Pre-trained transformer models (Devlin et al., 2019; Brown et al., 2020; Liu et al., 2019; He et al., 2022) have been effective on various vision and natural language processing tasks. The pre-trained models learn general representation from a large volume of unlabeled data so that they generalize well to various downstream tasks when they are fine-tuned on each task with a labeled dataset. However, in many of real-world applications, it requires a considerable amount of effort to adapt the pre-trained model to a specific downstream task domain since there exists a significant distributional discrepancy between data for the pre-training and fine-tuning stage. Moreover, it is difficult to collect a large amount of labeled data for such specific domains, which renders adaptation of the pre-trained model to downstream tasks more challenging.
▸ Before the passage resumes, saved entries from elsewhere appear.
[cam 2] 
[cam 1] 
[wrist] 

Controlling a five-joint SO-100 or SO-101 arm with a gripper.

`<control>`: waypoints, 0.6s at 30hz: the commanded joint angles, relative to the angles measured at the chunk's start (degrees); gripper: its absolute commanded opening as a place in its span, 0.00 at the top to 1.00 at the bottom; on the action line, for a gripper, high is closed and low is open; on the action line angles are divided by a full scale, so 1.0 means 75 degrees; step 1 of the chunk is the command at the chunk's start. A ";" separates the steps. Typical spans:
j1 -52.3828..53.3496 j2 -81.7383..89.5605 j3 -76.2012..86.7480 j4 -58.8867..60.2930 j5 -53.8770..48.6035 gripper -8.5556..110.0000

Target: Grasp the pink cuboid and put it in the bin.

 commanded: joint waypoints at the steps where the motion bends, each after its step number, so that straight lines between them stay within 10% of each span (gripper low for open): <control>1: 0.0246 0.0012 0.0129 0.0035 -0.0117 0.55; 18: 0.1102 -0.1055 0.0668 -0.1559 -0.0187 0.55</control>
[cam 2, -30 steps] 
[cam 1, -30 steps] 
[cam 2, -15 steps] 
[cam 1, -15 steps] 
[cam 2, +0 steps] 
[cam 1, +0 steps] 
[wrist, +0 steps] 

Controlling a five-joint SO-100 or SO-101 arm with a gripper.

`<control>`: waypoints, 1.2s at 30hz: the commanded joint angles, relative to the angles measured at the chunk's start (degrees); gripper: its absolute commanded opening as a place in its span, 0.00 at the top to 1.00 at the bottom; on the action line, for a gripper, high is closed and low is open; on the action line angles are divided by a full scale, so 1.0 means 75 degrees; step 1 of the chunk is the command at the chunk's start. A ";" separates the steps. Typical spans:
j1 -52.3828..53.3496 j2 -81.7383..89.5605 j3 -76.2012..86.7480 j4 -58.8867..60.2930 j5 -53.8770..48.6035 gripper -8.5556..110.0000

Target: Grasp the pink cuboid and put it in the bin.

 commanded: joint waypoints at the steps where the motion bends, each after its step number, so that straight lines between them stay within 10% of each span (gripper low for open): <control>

Several works have proposed to tackle the problem of adapting pre-trained models to a specific domain. A prevalent approach for adaptation of the pre-trained model is further pre-training where we continue to update the parameters of the pre-trained model on additionally curated domain-specific unlabeled data with self-supervision (Beltagy et al., 2019; Lee et al., 2020) , before fine-tuning it on the target labeled data as depicted in Figure 2b . Gururangan et al. (2020) also show that further pretraining only with the target unlabeled data is still effective without any extra data. However, most of the existing further pretraining approaches have focused on language models, and we find that the further pre-training



Figure 1: Acc. with varying the number of further pre-training steps.